Though minimally invasive and practical only for a patient who is undergoing general endotracheal anesthesia, the esophageal stethoscope provides monitoring benefits not available with its precordial cousin. Clear breath sounds and distinct heart sounds are audible in most patients with the stethoscope tip positioned 28 to 30 cm from the incisors.[9] Esophageal temperature can be measured with a thermistor incorporated in the tip of the stethoscope. Specially configured stethoscopes permit transesophageal ECG recording, which may be useful in diagnosing atrial arrhythmias, right ventricular ischemia, or posterior left ventricular ischemia.[10] [11] The esophageal stethoscope may also be a valuable therapeutic tool for treating intraoperative sinus bradycardia or junctional rhythm. For this special application, transesophageal atrial pacing can be accomplished with a stethoscope equipped with bipolar pacing electrodes on its outer surface.[12] [13] Although use of the esophageal stethoscope is generally without significant risk, it has been associated with occasional complications, including hypoxemia from unintended tracheobronchial placement or compression of the membranous posterior portion of the trachea in small infants, loss down the esophagus, detachment of the acoustic cuff, and distortion of surgical anatomy in the neck. [14] [15] [16] Placement of the esophageal stethoscope may also cause pharyngeal or esophageal trauma and interfere with nasogastric tube positioning or transesophageal echocardiography.

Despite the apparent value of the precordial or esophageal stethoscope for basic monitoring of patient safety, its widespread application in clinical practice has diminished in recent years.[15] [17] This decline may be driven by the routine use of pulse oximetry, capnography, and other electronic safety monitors that have become ubiquitous and even required by law in some locations. As a practical matter, clinicians may not recognize the loss of heart or breath sounds as readily as might be expected because of reliance on more modern electronic devices or the distractions and noise pollution inherent in the operating room. These practice patterns appear to be borne out by the 1993 Australian Incident Monitoring Study, which noted that a stethoscope was used in only 5% of the 1256 critical incidents reported. Furthermore, it was the first monitor to detect the morbid incident—cardiac arrest—in only one instance.[17]
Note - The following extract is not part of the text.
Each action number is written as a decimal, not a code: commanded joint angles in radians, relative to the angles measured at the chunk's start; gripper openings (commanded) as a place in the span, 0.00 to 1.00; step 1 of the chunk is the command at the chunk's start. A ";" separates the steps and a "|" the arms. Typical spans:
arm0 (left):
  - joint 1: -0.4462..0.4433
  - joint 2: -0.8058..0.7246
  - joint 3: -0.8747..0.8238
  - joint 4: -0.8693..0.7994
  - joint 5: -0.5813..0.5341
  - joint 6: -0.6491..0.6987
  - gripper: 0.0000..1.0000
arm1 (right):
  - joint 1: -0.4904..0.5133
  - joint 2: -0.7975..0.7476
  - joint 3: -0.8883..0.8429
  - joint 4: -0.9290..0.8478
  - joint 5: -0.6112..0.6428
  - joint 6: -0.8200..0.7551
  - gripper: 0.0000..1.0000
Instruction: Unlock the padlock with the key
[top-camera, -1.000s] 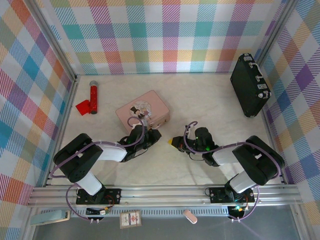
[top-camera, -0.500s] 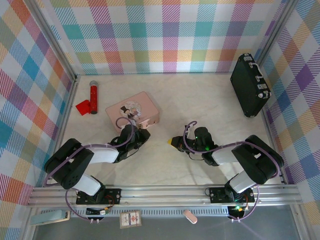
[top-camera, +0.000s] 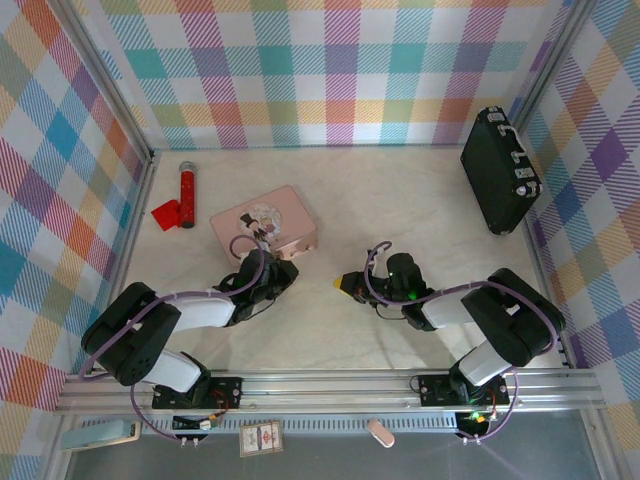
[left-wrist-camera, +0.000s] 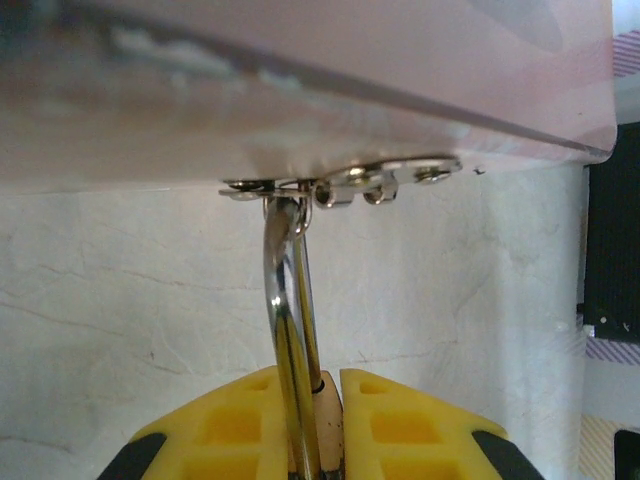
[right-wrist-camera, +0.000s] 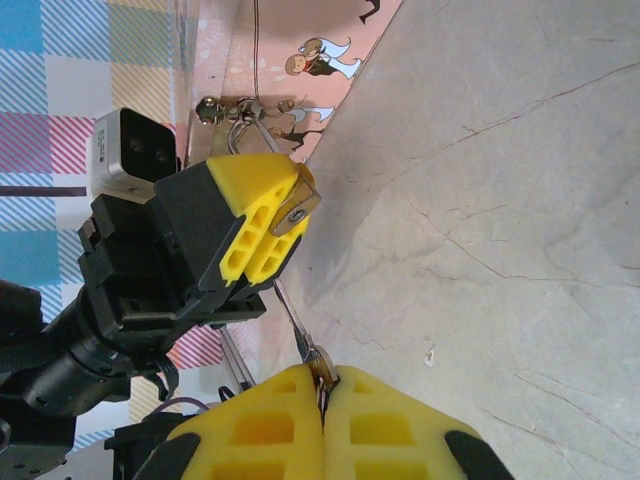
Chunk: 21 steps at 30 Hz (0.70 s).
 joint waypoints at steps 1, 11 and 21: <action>-0.040 -0.044 0.057 0.065 0.013 0.017 0.00 | 0.010 0.012 0.024 0.010 -0.001 -0.002 0.00; -0.064 -0.017 0.074 0.074 0.010 0.014 0.00 | 0.010 0.006 0.019 -0.006 0.014 -0.004 0.00; -0.066 0.011 0.067 0.134 0.026 -0.022 0.00 | 0.010 0.006 0.019 -0.021 0.026 -0.005 0.00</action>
The current role of intraoperative stethoscopy may be summarized as follows:

  1. A stethoscope should be immediately available in all locations where anesthesia is administered. Its role in diagnosing important respiratory problems (e.g., bronchospasm) probably exceeds its value as a continuous circulatory monitor.
  2. Monitors such as the oximeter, capnograph, and ECG detect untoward incidents more often than the stethoscope does, in part because it is difficult to concentrate continuously on listening to both heart and breath sounds while providing anesthesia care.
  3. The stethoscope thus remains a valuable additional safety monitor, but only as a supplement to standard disconnect alarms, pulse oximetry, capnography, and direct observation of the patient.
  4. Use of the stethoscope as a continuous monitor has become limited to special applications (e.g., pediatric anesthesia) and to institutions with insufficient resources to purchase electronic monitors.